Each word in the data below should be copied exactly; the images should not.

(Data provided)

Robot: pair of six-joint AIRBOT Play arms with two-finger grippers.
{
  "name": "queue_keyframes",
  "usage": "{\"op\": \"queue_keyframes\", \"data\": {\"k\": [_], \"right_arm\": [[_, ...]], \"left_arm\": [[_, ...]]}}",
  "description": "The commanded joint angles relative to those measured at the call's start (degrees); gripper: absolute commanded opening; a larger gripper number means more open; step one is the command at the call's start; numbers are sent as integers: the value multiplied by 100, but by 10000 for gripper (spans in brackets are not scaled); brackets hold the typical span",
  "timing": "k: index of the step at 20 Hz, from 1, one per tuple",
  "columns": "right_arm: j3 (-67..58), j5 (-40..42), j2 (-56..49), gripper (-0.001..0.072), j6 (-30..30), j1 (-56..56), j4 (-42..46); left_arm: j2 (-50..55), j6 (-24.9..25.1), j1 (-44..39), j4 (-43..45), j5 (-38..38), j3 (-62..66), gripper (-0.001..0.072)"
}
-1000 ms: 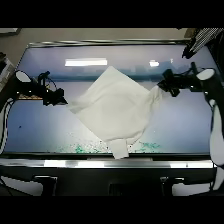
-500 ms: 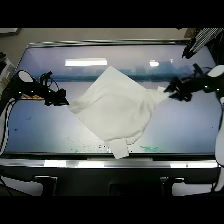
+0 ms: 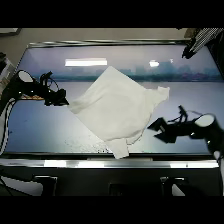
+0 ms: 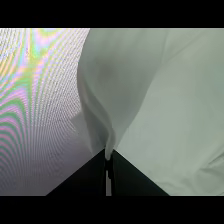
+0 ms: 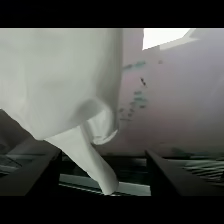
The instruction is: Fold the clothes and pants, and hang the long-sleeved shirts on hangers.
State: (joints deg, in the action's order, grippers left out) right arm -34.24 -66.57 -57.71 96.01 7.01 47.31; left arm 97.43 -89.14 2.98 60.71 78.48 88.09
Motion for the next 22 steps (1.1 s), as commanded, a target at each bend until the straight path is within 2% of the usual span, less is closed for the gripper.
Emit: {"op": "queue_keyframes", "data": {"k": [1, 4, 6, 7, 8, 12, 16, 17, 18, 22], "right_arm": [[1093, 1344, 398, 596, 549, -1300, -566], [1091, 2341, 199, 583, 1217, -2264, -476], [1091, 2645, -72, 582, 1622, -2522, -356], [1088, 2732, -190, 576, 1628, -2549, -378], [1084, 2787, -271, 537, 1628, -2549, -382], [1080, 3202, -306, 526, 1641, -2549, -356], [1080, 3270, -306, 503, 1766, -2549, -271], [1080, 3217, -306, 421, 1757, -2546, -271], [1069, 3176, -297, 51, 1683, -2549, -278], [713, 2861, -2, 29, 1172, -2527, -334]], "left_arm": [[-4, 0, 2, -2, 2, -2, 12], [-4, 0, 2, -2, 7, -2, 13], [-4, 2, 2, -2, 9, -2, 12], [-4, 4, 4, -2, 9, -2, 12], [-4, 4, 4, -2, 9, -2, 12], [-4, 22, 4, -2, 4, -2, 12], [11, 22, 4, -2, -4, 0, 13], [4, 20, 4, -4, -9, 0, 12], [-13, 24, 4, -4, -11, 7, 12], [-251, 66, 98, -13, -50, 179, 12]]}}
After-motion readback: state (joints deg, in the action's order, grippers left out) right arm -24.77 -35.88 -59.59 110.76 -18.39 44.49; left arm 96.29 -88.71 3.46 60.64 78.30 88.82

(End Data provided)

- [Task solution]:
Robot: pair of six-joint AIRBOT Play arms with two-finger grippers.
{
  "name": "queue_keyframes",
  "usage": "{\"op\": \"queue_keyframes\", \"data\": {\"k\": [_], \"right_arm\": [[_, ...]], \"left_arm\": [[_, ...]]}}",
  "description": "The commanded joint angles relative to those measured at the call's start (degrees); gripper: absolute commanded opening; a larger gripper number means more open; step one is the command at the call's start; numbers are sent as integers: the value multiplied by 100, but by 10000 for gripper (spans in brackets are not scaled); brackets hold the typical span",
  "timing": "k: index of the step at 20 Hz, from 1, one per tuple",
  "columns": "right_arm: j3 (-67..58), j5 (-40..42), j2 (-56..49), gripper (-0.001..0.072), j6 (-30..30), j1 (-56..56), j4 (-42..46); left_arm: j2 (-50..55), j6 (-24.9..25.1), j1 (-44..39), j4 (-43..45), j5 (-38..38), j3 (-62..66), gripper (-0.001..0.072)"
}
-1000 ms: 
-500 ms: 
+0 ms: 
+0 ms: 
+0 ms: 
The instruction is: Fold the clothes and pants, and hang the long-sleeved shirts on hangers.
State: (joints deg, in the action's order, grippers left out) right arm -34.24 -66.57 -57.71 96.01 7.01 47.31; left arm 97.43 -89.14 2.98 60.71 78.48 88.09
Motion for the next 22 steps (1.1 s), as commanded, a target at each bend until the straight path is within 2% of the usual span, less is closed for the gripper.
Emit: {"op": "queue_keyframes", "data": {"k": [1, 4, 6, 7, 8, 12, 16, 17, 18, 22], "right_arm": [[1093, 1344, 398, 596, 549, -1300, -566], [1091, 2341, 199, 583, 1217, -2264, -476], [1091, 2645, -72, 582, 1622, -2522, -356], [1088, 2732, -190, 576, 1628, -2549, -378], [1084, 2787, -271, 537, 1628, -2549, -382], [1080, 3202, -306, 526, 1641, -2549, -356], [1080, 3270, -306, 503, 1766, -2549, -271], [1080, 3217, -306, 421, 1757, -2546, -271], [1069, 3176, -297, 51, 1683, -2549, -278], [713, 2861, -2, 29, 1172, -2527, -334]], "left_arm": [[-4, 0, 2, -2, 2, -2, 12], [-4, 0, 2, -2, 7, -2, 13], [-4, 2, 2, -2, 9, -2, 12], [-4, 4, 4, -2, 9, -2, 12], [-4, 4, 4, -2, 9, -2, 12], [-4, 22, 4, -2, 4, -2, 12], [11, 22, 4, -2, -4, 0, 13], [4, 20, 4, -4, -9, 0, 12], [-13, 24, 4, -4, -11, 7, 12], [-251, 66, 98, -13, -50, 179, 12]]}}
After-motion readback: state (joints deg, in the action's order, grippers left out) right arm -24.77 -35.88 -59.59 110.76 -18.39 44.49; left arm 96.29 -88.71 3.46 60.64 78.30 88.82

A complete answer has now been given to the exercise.